* WHAT TO PRODUCE *
From the first line of the data below through the line holding "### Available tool", write out each line exactly as it stands.

* DATASET CONTENT *
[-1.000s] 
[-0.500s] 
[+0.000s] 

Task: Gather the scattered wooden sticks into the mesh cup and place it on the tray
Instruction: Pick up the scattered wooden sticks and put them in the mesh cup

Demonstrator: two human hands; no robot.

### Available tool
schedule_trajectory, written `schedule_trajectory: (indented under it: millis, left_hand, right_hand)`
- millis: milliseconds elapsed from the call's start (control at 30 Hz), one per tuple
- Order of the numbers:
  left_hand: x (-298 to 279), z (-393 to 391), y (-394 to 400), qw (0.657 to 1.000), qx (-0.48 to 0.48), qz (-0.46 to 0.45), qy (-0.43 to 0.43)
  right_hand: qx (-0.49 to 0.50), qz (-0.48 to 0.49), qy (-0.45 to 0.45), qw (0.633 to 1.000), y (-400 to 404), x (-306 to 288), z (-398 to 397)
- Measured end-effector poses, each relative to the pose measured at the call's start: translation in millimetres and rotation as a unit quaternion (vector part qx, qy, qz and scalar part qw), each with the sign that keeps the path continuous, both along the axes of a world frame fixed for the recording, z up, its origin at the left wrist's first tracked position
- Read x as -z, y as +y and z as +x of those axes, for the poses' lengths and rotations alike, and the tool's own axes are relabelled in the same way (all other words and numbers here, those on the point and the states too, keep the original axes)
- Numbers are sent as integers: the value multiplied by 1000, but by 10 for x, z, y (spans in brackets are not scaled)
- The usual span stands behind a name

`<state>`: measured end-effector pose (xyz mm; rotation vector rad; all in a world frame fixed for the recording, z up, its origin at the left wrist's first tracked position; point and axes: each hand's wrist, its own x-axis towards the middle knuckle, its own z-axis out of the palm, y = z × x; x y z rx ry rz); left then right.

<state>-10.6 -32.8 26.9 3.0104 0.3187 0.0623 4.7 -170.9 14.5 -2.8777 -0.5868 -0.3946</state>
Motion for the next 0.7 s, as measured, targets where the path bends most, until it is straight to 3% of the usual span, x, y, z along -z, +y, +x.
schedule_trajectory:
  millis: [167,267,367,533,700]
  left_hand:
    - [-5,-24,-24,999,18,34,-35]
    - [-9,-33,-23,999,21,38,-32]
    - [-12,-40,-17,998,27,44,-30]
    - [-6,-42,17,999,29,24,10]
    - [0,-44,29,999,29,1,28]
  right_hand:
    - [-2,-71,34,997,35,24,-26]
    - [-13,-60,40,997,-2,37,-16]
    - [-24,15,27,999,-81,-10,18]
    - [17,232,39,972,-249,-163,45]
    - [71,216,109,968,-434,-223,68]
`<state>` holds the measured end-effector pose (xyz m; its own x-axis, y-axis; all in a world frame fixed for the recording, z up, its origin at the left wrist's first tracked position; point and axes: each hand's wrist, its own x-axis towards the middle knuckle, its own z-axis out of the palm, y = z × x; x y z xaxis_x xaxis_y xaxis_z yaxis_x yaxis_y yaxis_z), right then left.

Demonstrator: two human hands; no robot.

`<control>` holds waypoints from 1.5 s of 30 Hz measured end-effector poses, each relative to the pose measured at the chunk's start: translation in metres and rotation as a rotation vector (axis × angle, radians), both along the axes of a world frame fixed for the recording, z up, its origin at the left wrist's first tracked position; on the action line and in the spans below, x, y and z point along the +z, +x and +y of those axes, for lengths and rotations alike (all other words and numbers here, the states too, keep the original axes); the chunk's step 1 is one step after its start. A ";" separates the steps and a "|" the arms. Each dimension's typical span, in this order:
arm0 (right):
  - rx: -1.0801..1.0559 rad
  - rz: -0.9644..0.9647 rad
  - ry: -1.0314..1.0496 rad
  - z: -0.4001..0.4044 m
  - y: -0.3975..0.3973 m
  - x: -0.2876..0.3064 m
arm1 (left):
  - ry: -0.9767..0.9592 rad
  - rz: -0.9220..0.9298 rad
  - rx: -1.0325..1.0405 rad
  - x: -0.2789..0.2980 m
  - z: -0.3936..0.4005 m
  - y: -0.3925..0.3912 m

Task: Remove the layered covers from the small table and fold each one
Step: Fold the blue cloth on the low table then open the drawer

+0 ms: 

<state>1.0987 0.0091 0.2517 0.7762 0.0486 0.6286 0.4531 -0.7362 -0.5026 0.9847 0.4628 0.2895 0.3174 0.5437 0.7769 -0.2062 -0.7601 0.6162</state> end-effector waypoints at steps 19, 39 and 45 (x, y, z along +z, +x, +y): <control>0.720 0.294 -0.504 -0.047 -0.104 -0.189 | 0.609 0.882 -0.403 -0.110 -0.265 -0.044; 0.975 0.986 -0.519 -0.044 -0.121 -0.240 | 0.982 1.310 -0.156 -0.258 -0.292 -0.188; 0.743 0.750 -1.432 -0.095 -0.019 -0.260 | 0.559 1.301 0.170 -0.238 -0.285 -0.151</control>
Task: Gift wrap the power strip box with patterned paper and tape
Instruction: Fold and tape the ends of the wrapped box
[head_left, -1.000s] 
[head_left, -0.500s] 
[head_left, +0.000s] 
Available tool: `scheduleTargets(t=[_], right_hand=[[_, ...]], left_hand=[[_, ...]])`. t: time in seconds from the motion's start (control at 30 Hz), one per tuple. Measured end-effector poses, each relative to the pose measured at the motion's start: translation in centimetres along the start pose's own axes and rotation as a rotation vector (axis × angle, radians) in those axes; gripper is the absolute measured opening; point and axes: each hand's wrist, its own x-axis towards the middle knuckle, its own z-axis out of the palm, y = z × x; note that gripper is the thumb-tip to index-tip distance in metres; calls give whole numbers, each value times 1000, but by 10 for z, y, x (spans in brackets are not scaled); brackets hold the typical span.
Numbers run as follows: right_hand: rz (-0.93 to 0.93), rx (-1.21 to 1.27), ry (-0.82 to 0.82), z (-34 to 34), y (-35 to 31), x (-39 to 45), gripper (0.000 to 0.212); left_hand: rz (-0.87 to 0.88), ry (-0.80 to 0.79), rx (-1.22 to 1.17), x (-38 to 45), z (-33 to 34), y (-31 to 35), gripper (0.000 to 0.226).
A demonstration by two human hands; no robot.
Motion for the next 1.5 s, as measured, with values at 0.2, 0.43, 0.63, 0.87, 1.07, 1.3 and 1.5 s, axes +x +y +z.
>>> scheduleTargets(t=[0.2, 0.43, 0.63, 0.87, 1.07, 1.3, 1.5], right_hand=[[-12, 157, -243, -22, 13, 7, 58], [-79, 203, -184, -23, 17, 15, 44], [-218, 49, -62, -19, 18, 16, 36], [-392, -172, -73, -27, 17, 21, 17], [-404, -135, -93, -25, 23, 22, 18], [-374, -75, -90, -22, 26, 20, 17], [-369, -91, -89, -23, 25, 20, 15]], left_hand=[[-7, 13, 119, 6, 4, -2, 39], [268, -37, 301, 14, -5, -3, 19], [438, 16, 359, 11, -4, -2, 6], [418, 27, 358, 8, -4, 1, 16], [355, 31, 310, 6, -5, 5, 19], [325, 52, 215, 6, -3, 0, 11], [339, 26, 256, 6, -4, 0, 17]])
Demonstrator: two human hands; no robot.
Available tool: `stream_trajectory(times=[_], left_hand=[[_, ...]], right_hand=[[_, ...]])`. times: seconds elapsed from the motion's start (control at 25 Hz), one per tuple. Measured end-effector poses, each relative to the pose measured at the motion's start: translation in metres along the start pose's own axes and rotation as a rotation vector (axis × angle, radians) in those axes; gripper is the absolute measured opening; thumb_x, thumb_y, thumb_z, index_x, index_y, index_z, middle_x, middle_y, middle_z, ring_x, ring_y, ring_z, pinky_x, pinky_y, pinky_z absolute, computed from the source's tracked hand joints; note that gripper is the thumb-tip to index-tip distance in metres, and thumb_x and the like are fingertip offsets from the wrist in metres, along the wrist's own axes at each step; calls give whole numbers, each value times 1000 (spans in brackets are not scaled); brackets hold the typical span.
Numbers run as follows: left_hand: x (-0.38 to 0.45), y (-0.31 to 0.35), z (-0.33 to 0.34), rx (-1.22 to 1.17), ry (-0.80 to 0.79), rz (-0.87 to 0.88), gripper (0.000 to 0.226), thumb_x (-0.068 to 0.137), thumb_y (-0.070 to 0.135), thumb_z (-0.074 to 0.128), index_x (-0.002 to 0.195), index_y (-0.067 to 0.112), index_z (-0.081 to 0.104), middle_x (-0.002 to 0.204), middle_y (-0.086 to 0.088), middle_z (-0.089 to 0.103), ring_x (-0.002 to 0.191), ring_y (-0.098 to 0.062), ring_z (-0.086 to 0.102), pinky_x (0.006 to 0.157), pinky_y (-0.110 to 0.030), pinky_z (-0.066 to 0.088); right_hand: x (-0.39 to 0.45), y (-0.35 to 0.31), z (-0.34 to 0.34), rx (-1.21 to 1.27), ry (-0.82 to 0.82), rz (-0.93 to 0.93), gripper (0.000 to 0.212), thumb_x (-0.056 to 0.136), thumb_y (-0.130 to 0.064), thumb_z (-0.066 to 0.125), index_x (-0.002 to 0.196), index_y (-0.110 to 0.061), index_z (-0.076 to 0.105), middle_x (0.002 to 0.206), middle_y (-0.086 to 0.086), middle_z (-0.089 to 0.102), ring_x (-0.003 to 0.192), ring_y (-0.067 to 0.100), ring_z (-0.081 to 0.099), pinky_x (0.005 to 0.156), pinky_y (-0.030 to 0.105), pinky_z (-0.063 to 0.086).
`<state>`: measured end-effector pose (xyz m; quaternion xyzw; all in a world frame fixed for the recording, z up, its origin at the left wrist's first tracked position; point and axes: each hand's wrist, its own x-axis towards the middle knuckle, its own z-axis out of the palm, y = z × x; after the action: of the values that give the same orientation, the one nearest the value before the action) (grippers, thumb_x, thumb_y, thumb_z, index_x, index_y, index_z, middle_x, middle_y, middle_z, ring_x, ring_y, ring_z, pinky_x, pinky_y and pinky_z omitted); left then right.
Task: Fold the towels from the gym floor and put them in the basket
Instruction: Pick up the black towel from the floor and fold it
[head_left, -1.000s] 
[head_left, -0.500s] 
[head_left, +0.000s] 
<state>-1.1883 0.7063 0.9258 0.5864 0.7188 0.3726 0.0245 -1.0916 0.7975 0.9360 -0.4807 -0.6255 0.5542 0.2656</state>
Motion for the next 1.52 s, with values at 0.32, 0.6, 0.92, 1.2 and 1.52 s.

* RESPONSE TO THIS TASK *
[-1.000s] 
[-0.500s] 
[+0.000s] 

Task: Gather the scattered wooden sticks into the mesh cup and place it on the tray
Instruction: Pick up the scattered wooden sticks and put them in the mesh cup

Demonstrator: two human hands; no robot.

### Available tool

The required output has now been supplied.